Work order. Each line from the one containing "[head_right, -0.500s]" through the last line of the data below should be printed exactly, please, with any pictures omitted.

Stored data.
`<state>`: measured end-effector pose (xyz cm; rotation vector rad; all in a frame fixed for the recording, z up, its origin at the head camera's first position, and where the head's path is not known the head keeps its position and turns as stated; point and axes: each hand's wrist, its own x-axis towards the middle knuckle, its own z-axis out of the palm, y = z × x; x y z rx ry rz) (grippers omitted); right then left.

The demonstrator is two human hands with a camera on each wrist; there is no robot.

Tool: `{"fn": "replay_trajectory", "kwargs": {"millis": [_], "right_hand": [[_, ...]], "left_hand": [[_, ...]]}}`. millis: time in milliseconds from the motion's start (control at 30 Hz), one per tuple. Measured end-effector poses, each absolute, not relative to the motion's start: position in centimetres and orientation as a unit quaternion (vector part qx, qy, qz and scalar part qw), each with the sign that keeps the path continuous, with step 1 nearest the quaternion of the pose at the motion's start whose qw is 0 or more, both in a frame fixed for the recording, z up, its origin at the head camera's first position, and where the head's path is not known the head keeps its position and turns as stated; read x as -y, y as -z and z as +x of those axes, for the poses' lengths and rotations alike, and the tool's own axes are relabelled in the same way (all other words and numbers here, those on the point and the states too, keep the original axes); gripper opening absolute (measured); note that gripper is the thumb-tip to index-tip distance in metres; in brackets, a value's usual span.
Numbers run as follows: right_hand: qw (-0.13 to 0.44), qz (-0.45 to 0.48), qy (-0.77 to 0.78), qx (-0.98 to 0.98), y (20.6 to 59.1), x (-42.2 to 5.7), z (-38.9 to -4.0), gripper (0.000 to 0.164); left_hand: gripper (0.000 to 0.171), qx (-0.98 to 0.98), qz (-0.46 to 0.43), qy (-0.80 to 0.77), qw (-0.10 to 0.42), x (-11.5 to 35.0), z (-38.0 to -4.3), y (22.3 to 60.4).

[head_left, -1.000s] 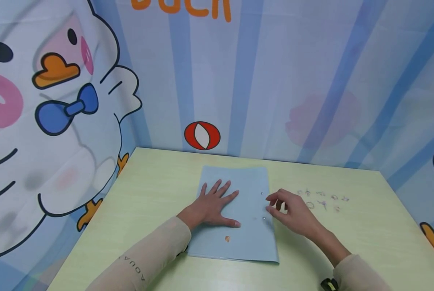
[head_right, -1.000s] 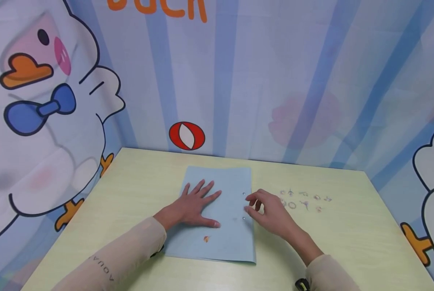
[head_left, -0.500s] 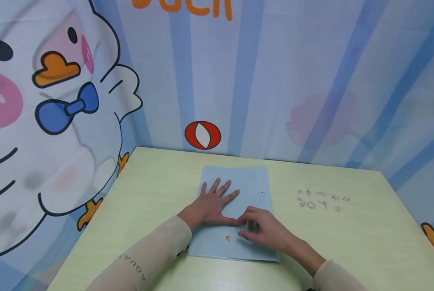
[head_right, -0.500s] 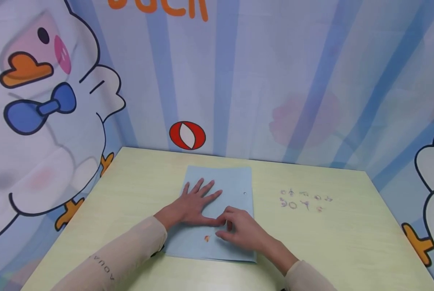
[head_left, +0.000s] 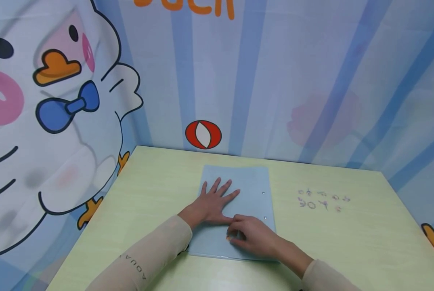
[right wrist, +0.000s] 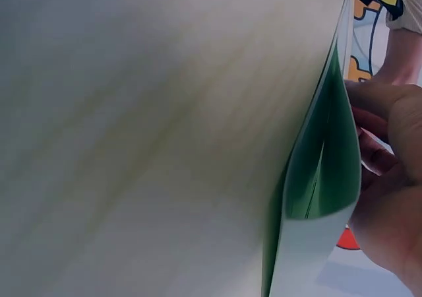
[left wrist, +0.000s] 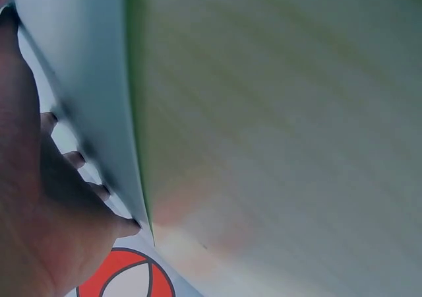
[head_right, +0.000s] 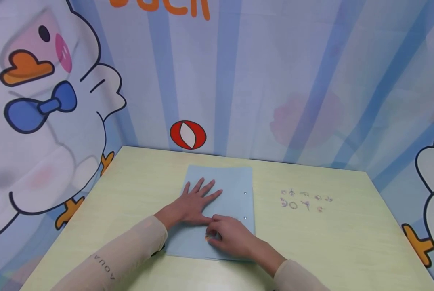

Finished exercise.
[head_right, -0.500s] 
[head_left, +0.000s] 
[right wrist, +0.000s] 
[left wrist, +0.000s] 
[head_right, +0.000s] 

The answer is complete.